Informing the public with information on a proposed CAFO is just one of approximately 80 different services for protecting public health provided by Hanft’s team of six and a $5.5 million annual budget. In an intensely agricultural state like Iowa, testing private drinking water wells is also one of those services, made all the more critical by the trends he’s seeing across the state.

“We do about 200 to 300 well water tests per year for nitrates, coliform bacteria, E. coli bacteria, and now arsenic,” says Hanft. He said his agency also monitors all of the county’s manure management plans, submitted with CAFO applications, to make sure the soil is not getting overloaded.

“Managing manure in a more concentrated form and monitoring for CAFO pharmaceuticals is a piece of this water assessment,” says Hanft. “We’re finding pharmaceuticals of various types in our groundwater supplies hundreds of feet deep,” he says. Neonicotinoids, a group of insecticides used widely on farms and in urban landscapes that has been implicated as harmful to bee populations, are also showing up in deep well assessments.

Working to protect public health has Hanft also working to make outdoor recreation more accessible to the broader population, which is why he’s actively involved with a broad coalition of public health and conservation organizations (IWLA included), businesses, and farmers working to persuade the Iowa legislature to fund the Natural Resources and Outdoor Recreation Trust Fund. The Fund was passed by a statewide voter initiative in 2010, with a 63 percent voter approval, designating a 3/8 of a cent sales tax increase to fund it. It was designed to raise an estimated $185 million annually for a variety of water quality and outdoor recreation initiatives. Unfortunately, Iowa’s legislature has refused to implement the tax increase.

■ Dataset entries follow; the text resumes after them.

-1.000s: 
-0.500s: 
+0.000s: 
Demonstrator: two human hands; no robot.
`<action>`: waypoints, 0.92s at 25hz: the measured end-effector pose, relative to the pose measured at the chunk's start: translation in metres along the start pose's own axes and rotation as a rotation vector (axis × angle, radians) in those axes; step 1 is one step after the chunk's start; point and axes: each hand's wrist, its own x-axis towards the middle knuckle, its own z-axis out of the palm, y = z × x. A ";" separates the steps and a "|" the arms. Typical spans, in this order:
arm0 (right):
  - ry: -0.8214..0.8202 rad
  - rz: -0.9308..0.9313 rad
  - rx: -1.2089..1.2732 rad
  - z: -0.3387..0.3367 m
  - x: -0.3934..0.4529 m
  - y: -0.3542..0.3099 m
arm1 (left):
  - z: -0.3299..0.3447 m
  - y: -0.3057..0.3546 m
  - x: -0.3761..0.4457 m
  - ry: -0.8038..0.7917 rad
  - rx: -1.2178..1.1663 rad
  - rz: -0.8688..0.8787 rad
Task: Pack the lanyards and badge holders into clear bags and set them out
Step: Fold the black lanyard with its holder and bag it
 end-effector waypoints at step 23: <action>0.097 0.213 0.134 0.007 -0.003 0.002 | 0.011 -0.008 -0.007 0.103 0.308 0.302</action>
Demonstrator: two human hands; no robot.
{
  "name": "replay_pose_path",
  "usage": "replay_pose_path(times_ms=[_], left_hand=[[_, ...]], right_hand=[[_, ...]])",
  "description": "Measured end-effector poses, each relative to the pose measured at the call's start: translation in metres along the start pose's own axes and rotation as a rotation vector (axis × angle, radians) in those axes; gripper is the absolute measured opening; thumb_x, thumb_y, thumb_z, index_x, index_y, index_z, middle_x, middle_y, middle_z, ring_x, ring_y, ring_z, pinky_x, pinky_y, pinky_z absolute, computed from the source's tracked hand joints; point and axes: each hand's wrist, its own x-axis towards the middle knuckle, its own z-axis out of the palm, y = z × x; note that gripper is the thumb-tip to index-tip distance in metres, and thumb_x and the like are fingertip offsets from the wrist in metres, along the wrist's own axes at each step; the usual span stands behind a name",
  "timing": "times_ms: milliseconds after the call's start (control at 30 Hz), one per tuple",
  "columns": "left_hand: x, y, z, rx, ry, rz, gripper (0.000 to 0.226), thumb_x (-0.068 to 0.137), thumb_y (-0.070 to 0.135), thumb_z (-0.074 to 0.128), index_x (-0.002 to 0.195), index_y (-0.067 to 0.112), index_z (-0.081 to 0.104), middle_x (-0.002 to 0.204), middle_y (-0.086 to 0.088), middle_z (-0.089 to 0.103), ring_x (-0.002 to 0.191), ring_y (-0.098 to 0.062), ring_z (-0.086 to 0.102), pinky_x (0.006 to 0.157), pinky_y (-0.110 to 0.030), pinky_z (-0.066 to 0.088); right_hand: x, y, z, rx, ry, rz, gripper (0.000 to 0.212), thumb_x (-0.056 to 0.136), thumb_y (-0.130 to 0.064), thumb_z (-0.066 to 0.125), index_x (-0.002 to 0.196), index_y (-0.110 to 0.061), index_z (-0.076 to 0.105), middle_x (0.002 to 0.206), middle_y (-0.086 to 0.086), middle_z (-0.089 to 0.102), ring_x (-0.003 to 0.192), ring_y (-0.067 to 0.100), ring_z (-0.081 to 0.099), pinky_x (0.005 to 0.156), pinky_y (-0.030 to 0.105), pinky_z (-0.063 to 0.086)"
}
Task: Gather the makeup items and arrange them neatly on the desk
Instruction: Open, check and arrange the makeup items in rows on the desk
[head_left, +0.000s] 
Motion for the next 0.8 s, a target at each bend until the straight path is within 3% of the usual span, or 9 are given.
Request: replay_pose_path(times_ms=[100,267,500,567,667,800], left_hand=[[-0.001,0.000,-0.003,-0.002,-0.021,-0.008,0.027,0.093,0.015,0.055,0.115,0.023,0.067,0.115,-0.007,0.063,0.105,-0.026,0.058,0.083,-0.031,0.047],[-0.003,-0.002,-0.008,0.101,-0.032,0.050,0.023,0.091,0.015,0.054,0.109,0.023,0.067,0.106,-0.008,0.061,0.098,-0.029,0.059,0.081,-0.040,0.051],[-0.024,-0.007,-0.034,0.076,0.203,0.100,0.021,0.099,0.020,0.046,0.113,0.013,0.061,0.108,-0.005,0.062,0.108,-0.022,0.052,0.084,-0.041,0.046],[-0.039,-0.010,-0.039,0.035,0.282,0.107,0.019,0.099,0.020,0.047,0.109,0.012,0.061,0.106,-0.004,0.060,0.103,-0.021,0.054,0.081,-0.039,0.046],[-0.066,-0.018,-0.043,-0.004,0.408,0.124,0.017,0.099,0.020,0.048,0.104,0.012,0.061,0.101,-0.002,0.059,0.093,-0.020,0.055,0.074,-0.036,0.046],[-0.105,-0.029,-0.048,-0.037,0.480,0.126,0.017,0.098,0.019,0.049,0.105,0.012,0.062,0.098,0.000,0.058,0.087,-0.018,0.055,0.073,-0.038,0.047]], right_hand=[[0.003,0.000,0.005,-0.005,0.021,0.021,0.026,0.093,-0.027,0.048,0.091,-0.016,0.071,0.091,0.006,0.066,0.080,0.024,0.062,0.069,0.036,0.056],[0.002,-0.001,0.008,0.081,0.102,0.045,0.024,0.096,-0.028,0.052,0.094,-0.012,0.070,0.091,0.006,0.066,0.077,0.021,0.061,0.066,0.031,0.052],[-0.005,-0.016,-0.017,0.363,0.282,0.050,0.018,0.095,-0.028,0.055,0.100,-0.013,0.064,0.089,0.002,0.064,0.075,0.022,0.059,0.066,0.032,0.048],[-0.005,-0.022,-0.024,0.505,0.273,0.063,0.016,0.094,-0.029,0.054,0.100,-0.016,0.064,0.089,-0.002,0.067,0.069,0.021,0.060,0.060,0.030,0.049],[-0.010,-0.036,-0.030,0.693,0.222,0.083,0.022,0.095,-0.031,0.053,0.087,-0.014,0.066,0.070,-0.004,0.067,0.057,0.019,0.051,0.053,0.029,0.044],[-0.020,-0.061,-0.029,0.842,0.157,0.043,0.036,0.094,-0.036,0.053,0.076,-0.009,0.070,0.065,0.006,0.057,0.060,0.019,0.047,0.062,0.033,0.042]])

When asked what he tells a legislator who is ideologically opposed to more taxes or wants smaller government, Hanft’s response is simple: “We can’t afford not to fund the Trust. It’s costing us money by not focusing on the bigger picture.”

The Izaak Walton League supported the Natural Resources and Outdoor Recreation Trust Fund when it was on the ballot in 2010, and we continue to ask the Iowa Legislature to implement the Trust Fund that Iowa voters overwhelmingly approved.